Housing
This section of the BDN aims to help readers understand Maine’s housing crisis, the volatile real estate market and the public policy behind them. Read more Housing coverage here.
Home values in Portland and other southern Maine cities are expected to grow slower over the next year than in other parts of the state, according to data from Zillow.
The real estate site predicts that while swaths of central and northern Maine, particularly the satellite communities around Augusta and Bangor, are expected to see growth of between 5 percent and 7 percent in home values by next year, southern Maine municipalities from Portland to Kittery will see between 3 percent and 4 percent growth.
While more homes have recently come onto the market in southern Maine, experts don’t think that’s what’s driving slower growth in home values. It’s more likely that demand is still increasing, but some buyers might be prohibited from entering the market because values and prices are already higher in this region.
“We may begin to see some leveling off … as buyers continue migrating north in search of affordability,” Dava Davin, founder and owner of Portside Real Estate Group, said.
Slower growth in southern Maine could not only be because people are shut out of the market. Many who are willing and able to relocate to these communities might have already moved there by now, suggested Jeff Levine, a former Portland city planner who now teaches at the Massachusetts Institute of Technology.
“The slower growth in demand Zillow projects is not a decrease in demand, but a slowing of how much that demand is going up,” he said.
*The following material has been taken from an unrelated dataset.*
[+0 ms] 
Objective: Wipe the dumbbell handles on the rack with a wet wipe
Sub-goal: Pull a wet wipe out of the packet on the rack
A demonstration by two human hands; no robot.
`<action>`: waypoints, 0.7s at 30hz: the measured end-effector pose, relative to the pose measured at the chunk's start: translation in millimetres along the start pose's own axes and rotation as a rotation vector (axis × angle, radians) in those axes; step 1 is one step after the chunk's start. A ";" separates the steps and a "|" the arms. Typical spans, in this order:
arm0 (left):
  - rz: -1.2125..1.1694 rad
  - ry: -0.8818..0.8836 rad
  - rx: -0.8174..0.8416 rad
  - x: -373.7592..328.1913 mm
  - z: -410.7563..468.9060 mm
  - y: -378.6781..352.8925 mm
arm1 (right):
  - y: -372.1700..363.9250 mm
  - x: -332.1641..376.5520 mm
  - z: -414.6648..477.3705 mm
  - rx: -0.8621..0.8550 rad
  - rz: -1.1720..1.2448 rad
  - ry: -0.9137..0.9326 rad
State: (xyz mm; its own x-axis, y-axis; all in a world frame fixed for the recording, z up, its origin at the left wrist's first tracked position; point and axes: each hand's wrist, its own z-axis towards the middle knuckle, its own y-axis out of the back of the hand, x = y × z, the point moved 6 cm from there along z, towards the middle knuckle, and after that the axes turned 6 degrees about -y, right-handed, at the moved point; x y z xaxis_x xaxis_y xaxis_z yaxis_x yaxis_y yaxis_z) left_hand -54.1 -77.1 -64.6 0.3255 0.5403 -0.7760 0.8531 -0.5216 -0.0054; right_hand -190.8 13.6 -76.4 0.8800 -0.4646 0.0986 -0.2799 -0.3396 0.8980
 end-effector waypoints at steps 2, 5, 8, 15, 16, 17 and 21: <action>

If Zillow’s predictions are based on 2024, Derrick Buckspan, broker-owner of RE/MAX Shoreline, said that it’s not surprising that southern Maine forecasts may be a little slower. Right around the election, Buckspan said the real estate market really cooled.
“Typically, I find that when there’s big headlines and a big election, people just kind of hold off on making big decisions, housing being one of those,” the real estate agent said.
Buckspan remains optimistic about growth in the southern Maine real estate market this year, and said he was buoyed by an atypical wave of homebuyer activity in late November and December last year.
But the agent warned that interest rates that went back above 7 percent this week are still higher than buyers would like, something that could be barring more home buyers from entering the market, particularly in pricier regions like York and Cumberland counties.
“People are definitely feeling pain in the market over the rates being higher, there are some people being priced out. But for a lot of people that’s not dire, they can still do something,” Buckspan said.